Various New Items from John Waite Rare Books
Catalogue Fourteen from John Waite Rare Books.
By Michael Stillman
John Waite Rare Books of Vermont has issued their Catalogue Fourteen, a collection of 72 varied items suitable for equally varied collectors. There are literary first (and later) editions, autographed works, photographs and manuscripts, art, documents from both sides of the Civil War, poetry, maps, travel, and so on. We cannot say exactly which collectors will find something to buy, but just about any are likely to find something worth a look. Here are a few examples.
We will start with something targeted to the antiquarians. Anything older than Gutenberg qualifies as antiquarian no questions asked. Item 25 is a vellum manuscript issued by one Conradus of Germany in 1339. In it, he pledges his lands will annually provide one pig, two geese, and four chickens for the feast of the blessed Jacob. Conradus attests that his daughters, Elizabeth and Petronille, have consented to this gift. One suspects the current owner of these lands would be surprised to learn of his obligation. Priced at $950.
Item 55 is a different type of contract, one for the labor of Joel Bishop of North Haven, Connecticut. The date was December 15, 1796, the term "one Year or 310 working days" (there were more working days in a year back then), and the employer Miller and Whitney of Georgia and Connecticut. Whitney is the better known of the partners, he being Eli Whitney, inventor of the cotton gin. His machine revitalized agriculture and the economy of the South, enabling a worker to produce 50 pounds of cleaned cotton a day, where only one pound was possible before. Bishop was hired to produce cotton gins, and for his labor, he was to be paid $200 for the year, five dollars per quarter with the balance at the end of the contract. The firm agreed to provide "suitable Food and Lodging," while Bishop had to pay for his own "Grogg and Washing," and provide his own tools. The contract is signed by the firm's superintendent and Benjamin Whitney, Eli's brother. $1,500.
For those who collect American financial genius Alexander Hamilton, there is the July 21, 1804 issue of The Port Folio, published in Philadelphia by "Oliver Oldschool," pseudonym for Joseph Dennie. This was written by a supporter of Hamilton after his death in a duel with Vice-President Aaron Burr (Burr had better aim than Vice-President Cheney). With columns bordered in black for mourning, the publication prints correspondence between Hamilton, Burr and their handlers leading up to the duel, Hamilton's will, a full description of his funeral and the oration by Gouverneur Morris, and his last statement wherein he was quoted as claiming he entered the duel "with a fixed resolution to do him no harm." Hamilton's shot missed by a mile, consistent with his claim that he had no intention of striking Burr, though Burr may not have so interpreted his fire. Whatever the intention, Hamilton was mortally wounded, as was Burr's reputation. Item 33. $700.
Various New Items from John Waite Rare Books
Frances Hook dressed as a man to join the Union Army.

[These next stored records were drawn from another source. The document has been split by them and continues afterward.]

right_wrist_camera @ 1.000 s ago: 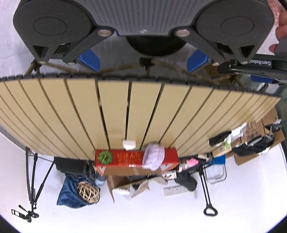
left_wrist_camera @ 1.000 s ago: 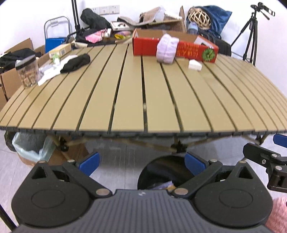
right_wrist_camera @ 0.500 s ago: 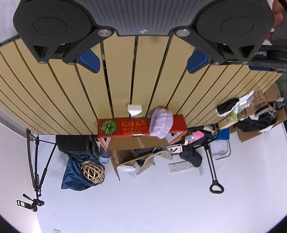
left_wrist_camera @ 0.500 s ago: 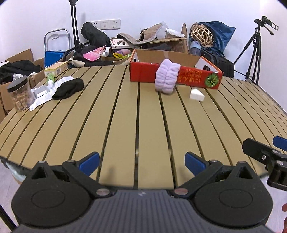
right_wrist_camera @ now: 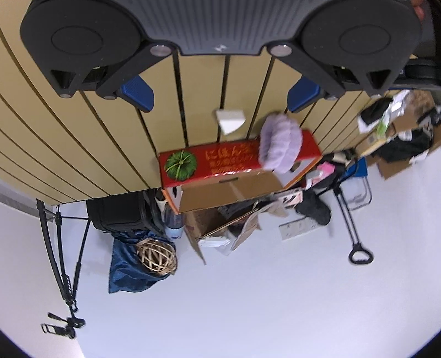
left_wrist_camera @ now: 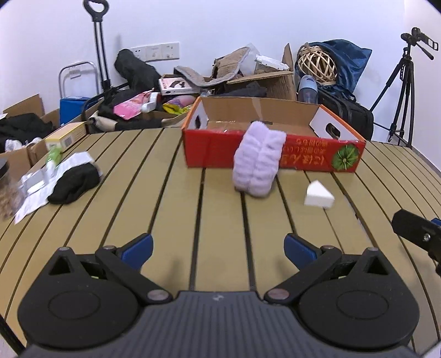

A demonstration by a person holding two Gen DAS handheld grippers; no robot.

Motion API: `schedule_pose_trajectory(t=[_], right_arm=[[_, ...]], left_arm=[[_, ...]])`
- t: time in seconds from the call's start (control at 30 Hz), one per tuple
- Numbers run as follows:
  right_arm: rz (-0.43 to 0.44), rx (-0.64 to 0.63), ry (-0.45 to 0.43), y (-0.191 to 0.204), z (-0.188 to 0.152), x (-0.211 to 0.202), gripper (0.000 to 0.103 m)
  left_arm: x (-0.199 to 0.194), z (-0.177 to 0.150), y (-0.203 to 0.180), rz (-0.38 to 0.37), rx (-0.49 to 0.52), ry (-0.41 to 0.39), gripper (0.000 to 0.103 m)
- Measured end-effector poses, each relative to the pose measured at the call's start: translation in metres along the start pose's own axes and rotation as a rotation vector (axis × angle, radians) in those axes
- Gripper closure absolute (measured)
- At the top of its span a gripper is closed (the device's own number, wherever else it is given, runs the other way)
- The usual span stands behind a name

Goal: Collect trash
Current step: 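Close the left gripper on the lavender fuzzy sock and lift it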

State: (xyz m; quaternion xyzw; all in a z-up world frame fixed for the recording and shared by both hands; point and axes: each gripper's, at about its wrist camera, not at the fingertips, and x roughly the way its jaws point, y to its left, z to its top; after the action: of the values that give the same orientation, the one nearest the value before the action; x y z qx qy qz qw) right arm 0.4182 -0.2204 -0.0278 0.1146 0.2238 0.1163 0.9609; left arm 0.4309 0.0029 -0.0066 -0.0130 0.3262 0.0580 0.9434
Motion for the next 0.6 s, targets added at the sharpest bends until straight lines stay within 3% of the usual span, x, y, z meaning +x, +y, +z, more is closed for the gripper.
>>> schedule_pose_trajectory(t=[0.6], right_arm=[[-0.025, 0.003, 0.058, -0.024, 0.033, 0.085, 0.000]], left_arm=[[0.112, 0.057, -0.033, -0.014, -0.009, 0.026, 0.000]])
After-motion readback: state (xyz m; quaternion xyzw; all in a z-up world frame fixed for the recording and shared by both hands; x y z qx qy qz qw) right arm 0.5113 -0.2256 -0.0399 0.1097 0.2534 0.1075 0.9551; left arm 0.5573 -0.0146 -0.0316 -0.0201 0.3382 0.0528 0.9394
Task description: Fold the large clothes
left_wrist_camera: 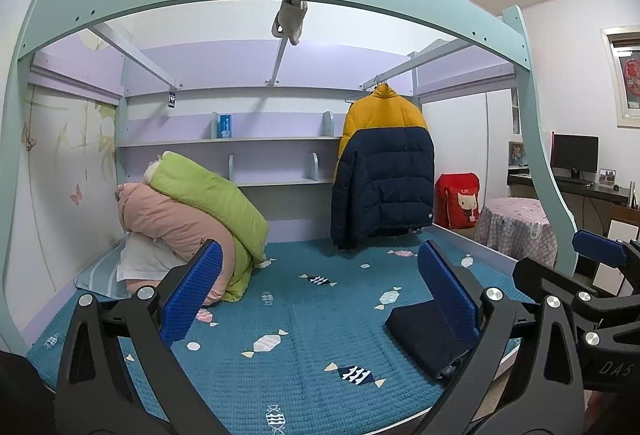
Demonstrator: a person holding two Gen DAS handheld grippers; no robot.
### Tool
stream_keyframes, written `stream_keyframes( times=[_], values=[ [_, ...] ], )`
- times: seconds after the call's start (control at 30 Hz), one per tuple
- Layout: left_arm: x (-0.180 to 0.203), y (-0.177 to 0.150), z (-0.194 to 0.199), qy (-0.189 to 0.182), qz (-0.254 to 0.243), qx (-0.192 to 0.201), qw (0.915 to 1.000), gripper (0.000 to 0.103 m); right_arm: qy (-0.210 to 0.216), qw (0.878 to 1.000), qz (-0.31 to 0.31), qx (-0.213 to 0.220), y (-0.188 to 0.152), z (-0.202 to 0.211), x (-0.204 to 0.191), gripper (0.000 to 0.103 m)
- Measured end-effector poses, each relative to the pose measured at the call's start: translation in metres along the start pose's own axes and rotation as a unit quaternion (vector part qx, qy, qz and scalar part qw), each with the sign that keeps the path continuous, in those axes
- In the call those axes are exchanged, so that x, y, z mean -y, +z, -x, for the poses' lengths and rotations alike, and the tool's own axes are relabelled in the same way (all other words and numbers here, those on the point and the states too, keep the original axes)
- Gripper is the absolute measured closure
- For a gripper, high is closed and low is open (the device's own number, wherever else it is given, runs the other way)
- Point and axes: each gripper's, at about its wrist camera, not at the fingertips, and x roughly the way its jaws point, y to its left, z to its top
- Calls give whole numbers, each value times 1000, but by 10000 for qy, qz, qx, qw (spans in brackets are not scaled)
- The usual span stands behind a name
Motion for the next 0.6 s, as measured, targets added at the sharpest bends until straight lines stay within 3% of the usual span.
stream_keyframes(
  times=[0.6],
  values=[
    [-1,6,-5,-14,-33,18,10000,5,-35,10000,-20,35,0,-1,2,8]
  ],
)
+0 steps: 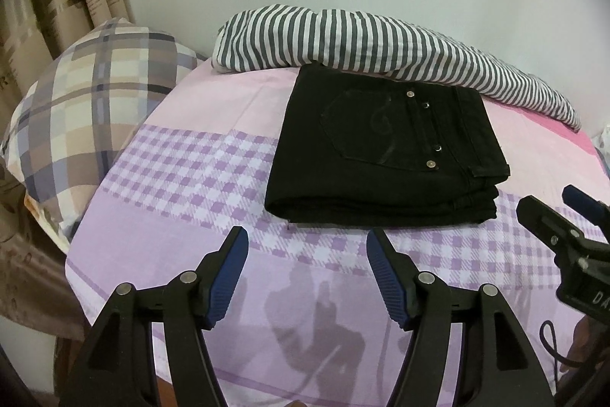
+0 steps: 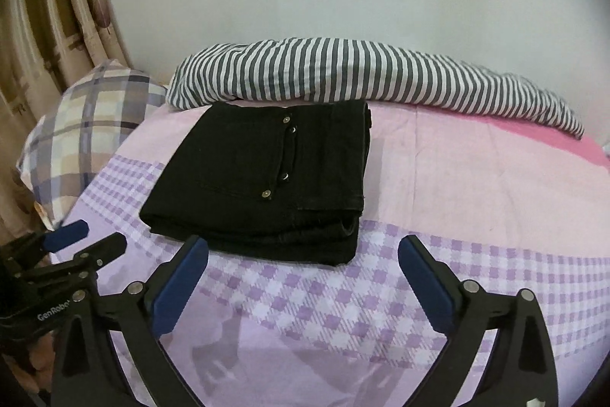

Item 8 is a postcard to Ronald Reagan and the then Governor of California's reply. The postcard shows the Governor's Mansion in West Virginia with the comment from the senders, Mr. and Mrs. Ray Napier of Walnut Hill, "Would you believe the poverty? We should do better for you in Calif." Reagan evidently found the card amusing as he responded, "I've always wondered what they did with the money in the Appalacian [sic] program. Do you suppose we have the answer?" Actually, he didn't have the answer, and there really was poverty in West Virginia, but Reagan was not about to miss an opportunity to show his opinion of poverty assistance programs. $1,500.
Item 35 is a copy of the limited issue of the first American edition of Brave New World. This issue consisted of just 250 copies, signed by author Aldous Huxley, published in 1932. A photo portrait of Huxley is included. $3,000.
Item 16 is a most interesting photograph, that of Frances Hook in her military uniform, taken in 1864. Women were not allowed in the army at the time, nor were 14-year-olds. That didn't stop Miss Hook. When her older brother enlisted in the Union Army in 1861, she dressed up like a man, claimed she was 22, and was accepted. One suspects that the enlisting agent wasn't being too picky that day. Miss Hook took part in several battles, including Shiloh, where her brother was killed, and was captured in 1863. She was shot in the thigh while attempting escape. That is when a Confederate doctor discovered that he was a she. Jefferson Davis offered her a commission if she would join the Confederate cause, but she reportedly replied she would rather be hanged than fight the Union. She was released in a prisoner exchange in 1864, and this photograph was taken while she was convalescing at a hospital. $7,500.